=== Section Start ===

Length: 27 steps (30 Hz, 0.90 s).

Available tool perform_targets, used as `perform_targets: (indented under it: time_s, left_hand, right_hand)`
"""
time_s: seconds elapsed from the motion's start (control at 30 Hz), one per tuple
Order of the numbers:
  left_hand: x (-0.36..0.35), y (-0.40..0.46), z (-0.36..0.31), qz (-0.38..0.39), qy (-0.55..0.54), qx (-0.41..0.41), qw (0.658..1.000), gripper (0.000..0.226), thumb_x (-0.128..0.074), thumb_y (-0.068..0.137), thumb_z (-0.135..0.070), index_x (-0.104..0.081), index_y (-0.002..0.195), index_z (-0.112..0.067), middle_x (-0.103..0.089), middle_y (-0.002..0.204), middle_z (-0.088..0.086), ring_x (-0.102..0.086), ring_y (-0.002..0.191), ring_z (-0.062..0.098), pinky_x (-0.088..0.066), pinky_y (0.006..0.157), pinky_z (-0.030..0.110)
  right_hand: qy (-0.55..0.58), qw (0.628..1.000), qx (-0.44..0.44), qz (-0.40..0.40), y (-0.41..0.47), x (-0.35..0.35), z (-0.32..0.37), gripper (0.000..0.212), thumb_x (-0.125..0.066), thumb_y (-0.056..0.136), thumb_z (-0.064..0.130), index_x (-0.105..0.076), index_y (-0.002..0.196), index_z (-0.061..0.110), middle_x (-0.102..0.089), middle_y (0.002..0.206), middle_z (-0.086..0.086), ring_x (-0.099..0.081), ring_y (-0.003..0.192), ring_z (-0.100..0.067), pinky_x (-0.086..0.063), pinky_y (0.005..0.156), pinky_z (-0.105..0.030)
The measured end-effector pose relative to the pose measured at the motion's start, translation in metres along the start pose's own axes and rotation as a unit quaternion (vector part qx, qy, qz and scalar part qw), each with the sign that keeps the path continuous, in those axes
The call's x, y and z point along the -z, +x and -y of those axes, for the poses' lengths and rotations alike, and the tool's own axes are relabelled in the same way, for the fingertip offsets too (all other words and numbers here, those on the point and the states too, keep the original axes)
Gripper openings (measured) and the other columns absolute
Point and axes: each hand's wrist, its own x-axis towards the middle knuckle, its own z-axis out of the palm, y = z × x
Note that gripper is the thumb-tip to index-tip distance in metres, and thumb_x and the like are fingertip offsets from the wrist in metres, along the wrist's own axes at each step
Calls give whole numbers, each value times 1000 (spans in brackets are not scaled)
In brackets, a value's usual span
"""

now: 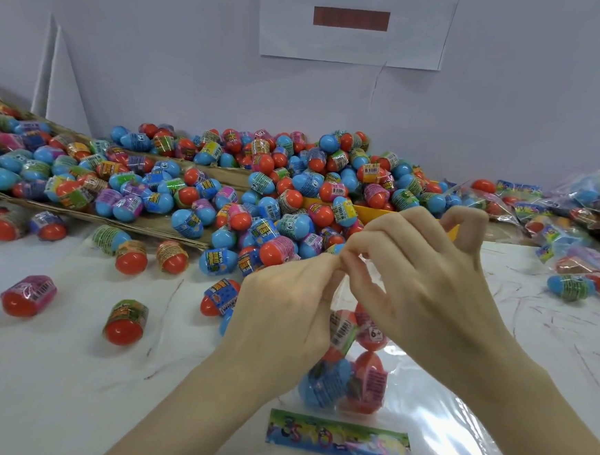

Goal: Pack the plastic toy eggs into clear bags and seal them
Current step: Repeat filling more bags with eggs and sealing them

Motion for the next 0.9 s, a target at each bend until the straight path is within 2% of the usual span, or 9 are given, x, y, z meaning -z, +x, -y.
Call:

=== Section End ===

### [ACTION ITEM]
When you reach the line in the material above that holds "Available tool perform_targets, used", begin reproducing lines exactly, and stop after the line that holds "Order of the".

### [OUTPUT BELOW]
Available tool perform_targets, used as `perform_targets: (indented under it: time_s, left_hand, right_hand)`
"""
time_s: seconds elapsed from the motion's start (control at 30 Hz), one per tuple
Order of the numbers:

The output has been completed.